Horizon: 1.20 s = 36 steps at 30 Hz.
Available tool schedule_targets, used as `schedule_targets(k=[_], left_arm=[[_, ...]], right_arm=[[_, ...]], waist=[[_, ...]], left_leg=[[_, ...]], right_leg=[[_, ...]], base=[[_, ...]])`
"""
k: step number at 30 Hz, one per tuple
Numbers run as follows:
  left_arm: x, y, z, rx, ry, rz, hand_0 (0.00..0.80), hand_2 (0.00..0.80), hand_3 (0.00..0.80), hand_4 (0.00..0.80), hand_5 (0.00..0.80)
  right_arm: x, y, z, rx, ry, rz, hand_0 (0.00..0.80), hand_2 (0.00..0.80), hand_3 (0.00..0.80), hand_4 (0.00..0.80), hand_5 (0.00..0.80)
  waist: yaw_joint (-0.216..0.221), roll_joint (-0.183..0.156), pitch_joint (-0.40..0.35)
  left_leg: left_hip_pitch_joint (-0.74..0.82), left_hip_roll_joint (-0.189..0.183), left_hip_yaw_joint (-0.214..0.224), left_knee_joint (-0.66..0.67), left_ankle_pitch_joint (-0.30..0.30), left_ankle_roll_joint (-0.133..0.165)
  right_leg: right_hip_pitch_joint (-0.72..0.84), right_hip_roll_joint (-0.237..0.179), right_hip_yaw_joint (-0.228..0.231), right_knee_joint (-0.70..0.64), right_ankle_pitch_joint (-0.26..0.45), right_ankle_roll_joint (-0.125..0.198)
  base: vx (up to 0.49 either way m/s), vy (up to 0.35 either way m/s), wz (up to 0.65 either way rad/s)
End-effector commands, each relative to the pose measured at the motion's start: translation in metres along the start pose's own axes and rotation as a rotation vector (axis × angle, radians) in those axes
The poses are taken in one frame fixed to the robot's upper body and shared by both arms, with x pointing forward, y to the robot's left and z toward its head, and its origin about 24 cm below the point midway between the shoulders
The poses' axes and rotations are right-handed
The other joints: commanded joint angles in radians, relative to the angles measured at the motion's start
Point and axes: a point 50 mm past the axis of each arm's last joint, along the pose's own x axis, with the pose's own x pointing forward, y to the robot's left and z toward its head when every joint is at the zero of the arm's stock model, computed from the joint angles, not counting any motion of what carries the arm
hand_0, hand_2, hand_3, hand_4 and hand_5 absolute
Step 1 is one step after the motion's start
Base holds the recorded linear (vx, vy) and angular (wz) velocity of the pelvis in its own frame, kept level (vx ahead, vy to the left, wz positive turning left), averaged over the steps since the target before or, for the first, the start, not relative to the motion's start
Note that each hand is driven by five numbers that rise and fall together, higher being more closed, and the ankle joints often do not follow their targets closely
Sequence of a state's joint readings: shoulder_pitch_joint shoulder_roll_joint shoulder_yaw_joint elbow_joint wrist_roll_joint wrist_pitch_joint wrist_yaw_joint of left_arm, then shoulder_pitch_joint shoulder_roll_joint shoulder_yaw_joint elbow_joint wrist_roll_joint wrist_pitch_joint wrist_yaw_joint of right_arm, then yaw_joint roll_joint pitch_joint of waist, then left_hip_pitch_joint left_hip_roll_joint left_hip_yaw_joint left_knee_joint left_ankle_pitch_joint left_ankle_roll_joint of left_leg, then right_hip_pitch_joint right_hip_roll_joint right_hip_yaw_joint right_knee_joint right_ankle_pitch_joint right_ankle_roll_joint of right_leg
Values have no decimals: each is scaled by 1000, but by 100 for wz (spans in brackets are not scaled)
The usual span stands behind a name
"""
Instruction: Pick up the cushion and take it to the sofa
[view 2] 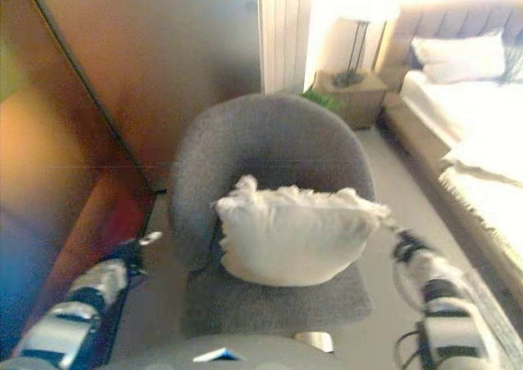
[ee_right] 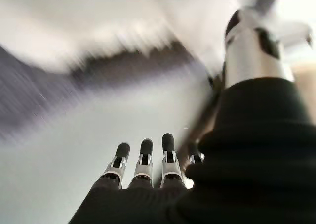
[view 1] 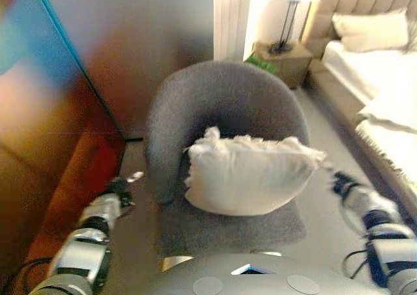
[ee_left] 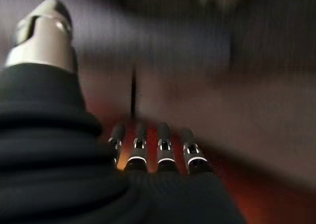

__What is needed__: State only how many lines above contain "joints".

__Result of the exercise__: 2